BEGIN
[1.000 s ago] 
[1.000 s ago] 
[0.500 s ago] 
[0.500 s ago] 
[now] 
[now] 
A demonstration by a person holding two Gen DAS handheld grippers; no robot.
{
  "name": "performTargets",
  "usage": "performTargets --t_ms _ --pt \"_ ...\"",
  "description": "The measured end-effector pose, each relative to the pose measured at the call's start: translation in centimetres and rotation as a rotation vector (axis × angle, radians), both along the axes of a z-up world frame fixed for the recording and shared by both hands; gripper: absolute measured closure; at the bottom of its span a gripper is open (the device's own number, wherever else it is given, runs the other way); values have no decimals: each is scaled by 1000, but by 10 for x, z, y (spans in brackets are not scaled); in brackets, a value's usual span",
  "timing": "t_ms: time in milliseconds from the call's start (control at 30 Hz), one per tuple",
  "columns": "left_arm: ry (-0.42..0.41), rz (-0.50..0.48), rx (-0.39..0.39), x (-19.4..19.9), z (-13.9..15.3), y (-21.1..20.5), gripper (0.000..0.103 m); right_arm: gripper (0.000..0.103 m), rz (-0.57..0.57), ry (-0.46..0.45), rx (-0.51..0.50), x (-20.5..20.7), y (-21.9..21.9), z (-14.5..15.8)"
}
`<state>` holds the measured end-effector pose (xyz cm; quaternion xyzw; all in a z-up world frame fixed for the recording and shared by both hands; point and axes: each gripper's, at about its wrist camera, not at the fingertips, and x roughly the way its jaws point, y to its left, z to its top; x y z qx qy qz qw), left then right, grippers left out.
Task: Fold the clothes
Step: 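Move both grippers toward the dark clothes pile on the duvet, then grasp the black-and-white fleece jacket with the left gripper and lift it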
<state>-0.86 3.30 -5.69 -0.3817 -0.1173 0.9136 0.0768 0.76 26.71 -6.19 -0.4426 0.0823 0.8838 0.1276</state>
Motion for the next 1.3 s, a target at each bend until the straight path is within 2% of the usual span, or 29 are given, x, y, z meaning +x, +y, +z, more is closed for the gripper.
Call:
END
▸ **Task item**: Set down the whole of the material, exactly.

▸ **Your solution**:
[1.000 s ago] 
[1.000 s ago] 
[0.500 s ago] 
[0.500 s ago] 
[now] 
[now] 
A demonstration by a person holding two Gen DAS handheld grippers; no robot.
{
  "name": "performTargets",
  "usage": "performTargets --t_ms _ --pt \"_ ...\"",
  "description": "The measured end-effector pose, each relative to the pose measured at the call's start: translation in centimetres and rotation as a rotation vector (axis × angle, radians), both along the axes of a z-up world frame fixed for the recording and shared by both hands; gripper: absolute measured closure; at the bottom of its span a gripper is open (the device's own number, wherever else it is given, runs the other way); values have no decimals: each is scaled by 1000, but by 10 for x, z, y (spans in brackets are not scaled); in brackets, a value's usual span",
  "timing": "t_ms: time in milliseconds from the call's start (control at 30 Hz), one per tuple",
  "columns": "left_arm: ry (-0.42..0.41), rz (-0.50..0.48), rx (-0.39..0.39), x (-19.4..19.9), z (-13.9..15.3), y (-21.1..20.5), gripper (0.000..0.103 m); right_arm: gripper (0.000..0.103 m), rz (-0.57..0.57), ry (-0.46..0.45), rx (-0.51..0.50), x (-20.5..20.7), y (-21.9..21.9), z (-14.5..15.8)"
}
`<state>` holds the measured end-effector pose (xyz cm; quaternion xyzw; all in a z-up world frame fixed for the recording and shared by both hands; point and axes: each gripper's, at about its wrist camera, not at the fingertips, and x roughly the way its jaws point, y to its left, z to its top; x y z qx qy qz qw), left then right, grippers left out.
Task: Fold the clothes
Step: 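Move both grippers toward the dark clothes pile on the duvet, then grasp the black-and-white fleece jacket with the left gripper and lift it
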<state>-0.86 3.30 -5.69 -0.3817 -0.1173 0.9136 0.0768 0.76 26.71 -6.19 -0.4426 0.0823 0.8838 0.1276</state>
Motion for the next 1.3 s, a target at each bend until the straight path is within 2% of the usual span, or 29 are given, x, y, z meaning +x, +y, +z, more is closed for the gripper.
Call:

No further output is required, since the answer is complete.